Data segment.
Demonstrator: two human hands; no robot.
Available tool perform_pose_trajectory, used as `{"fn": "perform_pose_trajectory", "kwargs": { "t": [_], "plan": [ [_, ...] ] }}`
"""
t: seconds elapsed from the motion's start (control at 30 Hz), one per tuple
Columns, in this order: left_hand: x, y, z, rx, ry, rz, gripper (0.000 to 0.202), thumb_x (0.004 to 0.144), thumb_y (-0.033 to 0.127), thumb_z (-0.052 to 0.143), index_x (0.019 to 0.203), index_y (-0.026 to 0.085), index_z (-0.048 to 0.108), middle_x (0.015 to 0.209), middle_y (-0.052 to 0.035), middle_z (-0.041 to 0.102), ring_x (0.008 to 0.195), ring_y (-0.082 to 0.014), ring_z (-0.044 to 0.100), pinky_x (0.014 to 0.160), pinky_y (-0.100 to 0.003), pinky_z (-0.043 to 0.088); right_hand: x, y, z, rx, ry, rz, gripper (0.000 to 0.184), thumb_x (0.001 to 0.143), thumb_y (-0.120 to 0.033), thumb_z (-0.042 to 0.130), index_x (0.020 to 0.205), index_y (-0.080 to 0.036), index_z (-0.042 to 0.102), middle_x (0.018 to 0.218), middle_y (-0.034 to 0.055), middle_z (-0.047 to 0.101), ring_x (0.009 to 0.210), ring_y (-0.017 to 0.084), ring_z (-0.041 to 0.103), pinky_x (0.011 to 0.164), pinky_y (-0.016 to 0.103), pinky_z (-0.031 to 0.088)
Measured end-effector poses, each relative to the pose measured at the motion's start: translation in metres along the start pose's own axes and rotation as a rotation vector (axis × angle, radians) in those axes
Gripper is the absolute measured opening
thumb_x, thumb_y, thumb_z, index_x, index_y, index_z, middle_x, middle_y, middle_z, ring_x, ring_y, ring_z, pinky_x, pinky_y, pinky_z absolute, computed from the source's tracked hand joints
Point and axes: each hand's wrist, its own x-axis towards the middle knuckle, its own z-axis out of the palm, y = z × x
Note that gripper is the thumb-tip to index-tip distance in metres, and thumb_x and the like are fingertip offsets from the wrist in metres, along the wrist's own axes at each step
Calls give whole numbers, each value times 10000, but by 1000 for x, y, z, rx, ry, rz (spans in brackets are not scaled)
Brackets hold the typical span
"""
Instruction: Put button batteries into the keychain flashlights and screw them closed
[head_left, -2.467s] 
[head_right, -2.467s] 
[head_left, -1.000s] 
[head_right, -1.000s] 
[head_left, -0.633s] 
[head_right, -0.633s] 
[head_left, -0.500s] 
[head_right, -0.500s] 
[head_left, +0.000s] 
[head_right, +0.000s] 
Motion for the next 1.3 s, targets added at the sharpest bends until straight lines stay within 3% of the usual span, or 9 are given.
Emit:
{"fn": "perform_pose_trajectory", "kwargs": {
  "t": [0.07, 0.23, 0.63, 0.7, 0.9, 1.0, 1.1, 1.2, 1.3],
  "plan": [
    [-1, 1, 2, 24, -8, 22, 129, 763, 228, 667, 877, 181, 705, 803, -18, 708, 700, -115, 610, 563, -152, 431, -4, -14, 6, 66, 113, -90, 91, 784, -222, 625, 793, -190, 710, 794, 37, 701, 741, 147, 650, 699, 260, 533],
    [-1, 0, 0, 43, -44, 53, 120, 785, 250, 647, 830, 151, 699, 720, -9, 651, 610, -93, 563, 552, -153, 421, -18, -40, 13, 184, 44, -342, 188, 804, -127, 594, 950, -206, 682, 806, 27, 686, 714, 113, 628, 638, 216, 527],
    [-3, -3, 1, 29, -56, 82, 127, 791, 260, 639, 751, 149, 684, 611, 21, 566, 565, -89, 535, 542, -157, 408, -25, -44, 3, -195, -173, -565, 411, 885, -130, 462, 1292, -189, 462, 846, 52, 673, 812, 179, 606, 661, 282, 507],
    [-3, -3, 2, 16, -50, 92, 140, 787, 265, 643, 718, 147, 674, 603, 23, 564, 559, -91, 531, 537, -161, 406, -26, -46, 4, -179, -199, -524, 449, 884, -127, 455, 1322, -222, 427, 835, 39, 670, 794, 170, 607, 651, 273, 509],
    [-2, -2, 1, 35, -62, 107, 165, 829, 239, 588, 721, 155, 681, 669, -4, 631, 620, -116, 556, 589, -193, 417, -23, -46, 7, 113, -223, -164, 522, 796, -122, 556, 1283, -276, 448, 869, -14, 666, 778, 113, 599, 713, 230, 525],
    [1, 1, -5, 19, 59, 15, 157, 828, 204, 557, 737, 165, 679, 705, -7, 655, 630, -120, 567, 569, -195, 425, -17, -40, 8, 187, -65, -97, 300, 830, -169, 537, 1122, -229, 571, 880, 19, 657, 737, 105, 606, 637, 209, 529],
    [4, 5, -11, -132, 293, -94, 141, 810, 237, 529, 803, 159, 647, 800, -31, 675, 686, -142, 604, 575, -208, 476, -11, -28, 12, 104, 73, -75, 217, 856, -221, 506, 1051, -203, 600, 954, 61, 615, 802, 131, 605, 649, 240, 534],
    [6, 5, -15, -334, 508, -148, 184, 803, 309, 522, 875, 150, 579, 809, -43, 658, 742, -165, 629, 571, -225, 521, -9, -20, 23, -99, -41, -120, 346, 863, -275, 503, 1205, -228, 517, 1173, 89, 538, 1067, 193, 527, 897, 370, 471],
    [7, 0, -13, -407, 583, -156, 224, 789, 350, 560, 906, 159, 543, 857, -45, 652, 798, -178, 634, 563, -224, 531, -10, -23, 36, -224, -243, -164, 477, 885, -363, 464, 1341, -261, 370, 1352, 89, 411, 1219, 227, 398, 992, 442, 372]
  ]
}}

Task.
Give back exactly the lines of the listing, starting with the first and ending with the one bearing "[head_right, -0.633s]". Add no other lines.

Response.
Demonstrator: two human hands; no robot.
Available tool perform_pose_trajectory, used as `{"fn": "perform_pose_trajectory", "kwargs": { "t": [_], "plan": [ [_, ...] ] }}`
"""
t: seconds elapsed from the motion's start (control at 30 Hz), one per tuple
Columns, in this order: left_hand: x, y, z, rx, ry, rz, gripper (0.000 to 0.202), thumb_x (0.004 to 0.144), thumb_y (-0.033 to 0.127), thumb_z (-0.052 to 0.143), index_x (0.019 to 0.203), index_y (-0.026 to 0.085), index_z (-0.048 to 0.108), middle_x (0.015 to 0.209), middle_y (-0.052 to 0.035), middle_z (-0.041 to 0.102), ring_x (0.008 to 0.195), ring_y (-0.082 to 0.014), ring_z (-0.044 to 0.100), pinky_x (0.014 to 0.160), pinky_y (-0.100 to 0.003), pinky_z (-0.043 to 0.088); right_hand: x, y, z, rx, ry, rz, gripper (0.000 to 0.184), thumb_x (0.001 to 0.143), thumb_y (-0.120 to 0.033), thumb_z (-0.042 to 0.130), index_x (0.020 to 0.205), index_y (-0.080 to 0.036), index_z (-0.042 to 0.102), middle_x (0.018 to 0.218), middle_y (-0.034 to 0.055), middle_z (-0.047 to 0.101), ring_x (0.009 to 0.210), ring_y (-0.017 to 0.084), ring_z (-0.041 to 0.103), pinky_x (0.011 to 0.164), pinky_y (-0.016 to 0.103), pinky_z (-0.031 to 0.088)
Measured end-effector poses, each relative to the pose measured at the motion's start: translation in metres along the start pose's own axes and rotation as a rotation vector (axis × angle, radians) in those axes
Gripper is the absolute measured opening
thumb_x, thumb_y, thumb_z, index_x, index_y, index_z, middle_x, middle_y, middle_z, ring_x, ring_y, ring_z, pinky_x, pinky_y, pinky_z absolute, computed from the source's tracked hand joints
Point and axes: each hand's wrist, its own x-axis towards the middle knuckle, its own z-axis out of the palm, y = z × x
Note that gripper is the thumb-tip to index-tip distance in metres, and thumb_x and the like are fingertip offsets from the wrist in metres, along the wrist's own axes at each step
Calls give whole numbers, each value times 10000, but by 1000 for x, y, z, rx, ry, rz (spans in brackets are not scaled)
Brackets hold the typical span
"""
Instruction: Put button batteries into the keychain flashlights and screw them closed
[head_left, -2.467s] 
[head_right, -2.467s] 
[head_left, -1.000s] 
[head_right, -1.000s] 
[head_left, -0.633s] 
[head_right, -0.633s] 

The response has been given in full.